Bir de bugün yasal bir statüsü olan Güney Kürdistan'ın diğer Kürdistan parçalarına siyasal, diplomatik alanda nasıl bir destek verebileceğini konuşmak istedik.

Şimdi biz, AKP ve Türk devletinin yalan yanlış propagandan ve bilgilendirmelerinden kaynaklı olarak Güney Kürdistan’daki siyasi partilerin Kuzey Kürdistan’daki süreci yanlış okuduğunu gördük. Hal böyle olunca AKP ve Türk devletinin Kuzey Kürdistan’daki saldırı ve katliamlarına karşı duracaklarına, özgürlük mücadelesini suçlayan, eleştiren bir durum mevcuttu. Böyle olunca bu sorunun çözülmesi gerekirdi. Kuzey Kürdistan’da yaşanan tarihsel süreci Güney Kürdistan’daki siyasi güçlerin doğru okuması gerekiyordu. Ne var ki, yüz yıllık Türk sömürgeci faşist karakterinin halen tam olarak anlaşılmadığını gördük.

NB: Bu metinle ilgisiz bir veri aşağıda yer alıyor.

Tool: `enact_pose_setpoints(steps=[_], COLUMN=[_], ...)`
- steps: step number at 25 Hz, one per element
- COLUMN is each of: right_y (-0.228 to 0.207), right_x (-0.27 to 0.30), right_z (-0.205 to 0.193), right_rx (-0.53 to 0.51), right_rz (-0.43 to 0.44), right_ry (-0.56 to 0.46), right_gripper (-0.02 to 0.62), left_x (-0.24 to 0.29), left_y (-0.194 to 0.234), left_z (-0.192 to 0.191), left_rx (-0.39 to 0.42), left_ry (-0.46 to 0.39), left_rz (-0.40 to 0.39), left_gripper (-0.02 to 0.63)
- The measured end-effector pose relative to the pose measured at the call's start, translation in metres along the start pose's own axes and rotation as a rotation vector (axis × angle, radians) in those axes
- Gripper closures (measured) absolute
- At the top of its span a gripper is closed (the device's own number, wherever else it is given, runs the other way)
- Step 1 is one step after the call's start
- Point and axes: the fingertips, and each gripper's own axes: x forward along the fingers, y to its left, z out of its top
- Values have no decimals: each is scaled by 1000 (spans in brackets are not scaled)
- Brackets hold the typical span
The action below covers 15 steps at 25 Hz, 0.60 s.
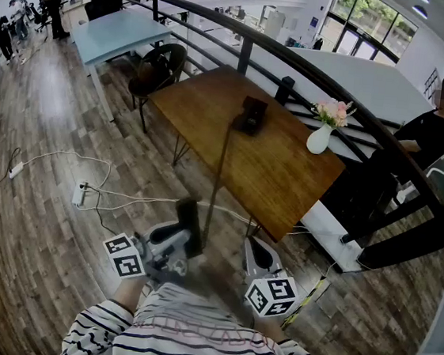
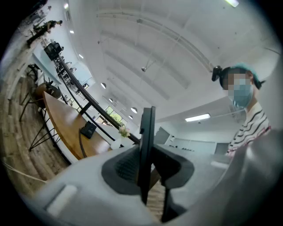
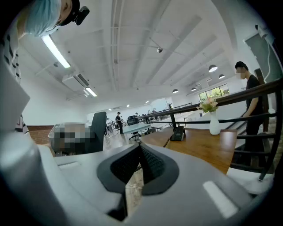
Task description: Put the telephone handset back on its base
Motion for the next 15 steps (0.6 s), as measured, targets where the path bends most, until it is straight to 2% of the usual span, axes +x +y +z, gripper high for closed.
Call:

Şimdi sorunun şu kısır döngü algısından çıkması gerekiyordu: Sorun bir PKK, AKP sorunu değildir, Türk devletinin Kürtlerin varlığına tahammülsüzlük sorunudur. Dolayısıyla bu yanlışın düzeltilmesi, anlaşılması gerekiyordu. Bu, PKK’den önce de böyleydi, bugün de böyledir.

Dikkat edilirse, Türk devleti sadece Kuzey Kürdistan’da saldırmıyor. Her yerde Kürtlere saldırıyor. Güney Kürdistan’daki kazanımlara karşı da tahammülsüzdür. Bunun için siyasi ve ekonomik olarak zorluyor, kıskaca alıyor. İşte biz Türk devletinin bu Kürt karşıtı politikasını daha fazla görünür kılma ve buna karşı Kürtlerin ortak tutumunu geliştirmeye çalıştık.

Güney Kürdistan'daki siyasi ve ekonomik kriz nasıl değerlendirildi?

Burada yaşanan sorunlar sistemin yapısal nedenlerinden kaynaklanıyor, tespiti yapıldı. Sorunları sadece partilerle sınırlı ele almak yetmiyor. Siyasi taraflar çözüm geliştirmek yerine, birbirlerini suçlamakla uğraşıyorlar. Biz sadece Güney Kürdistan'daki partilerin değil, diğer parçalardaki partilerin de katkısıyla Güney Kürdistan'da yaşanan sorunlara çözüm yolları oluşturmaya çalışıyoruz.

KNK, bir üst ulusal oluşum olarak bu amaçla siyasi partileri bir araya getirdi. Bir üst kurul, üçüncü göz biçiminde denetleyen bir merkez konumunda olarak biz, herkesin eleştiri ve öz eleştirilerini de vererek bu sorunların aşılmasında rol almasını istedik. Bu da olumlu karşılandı.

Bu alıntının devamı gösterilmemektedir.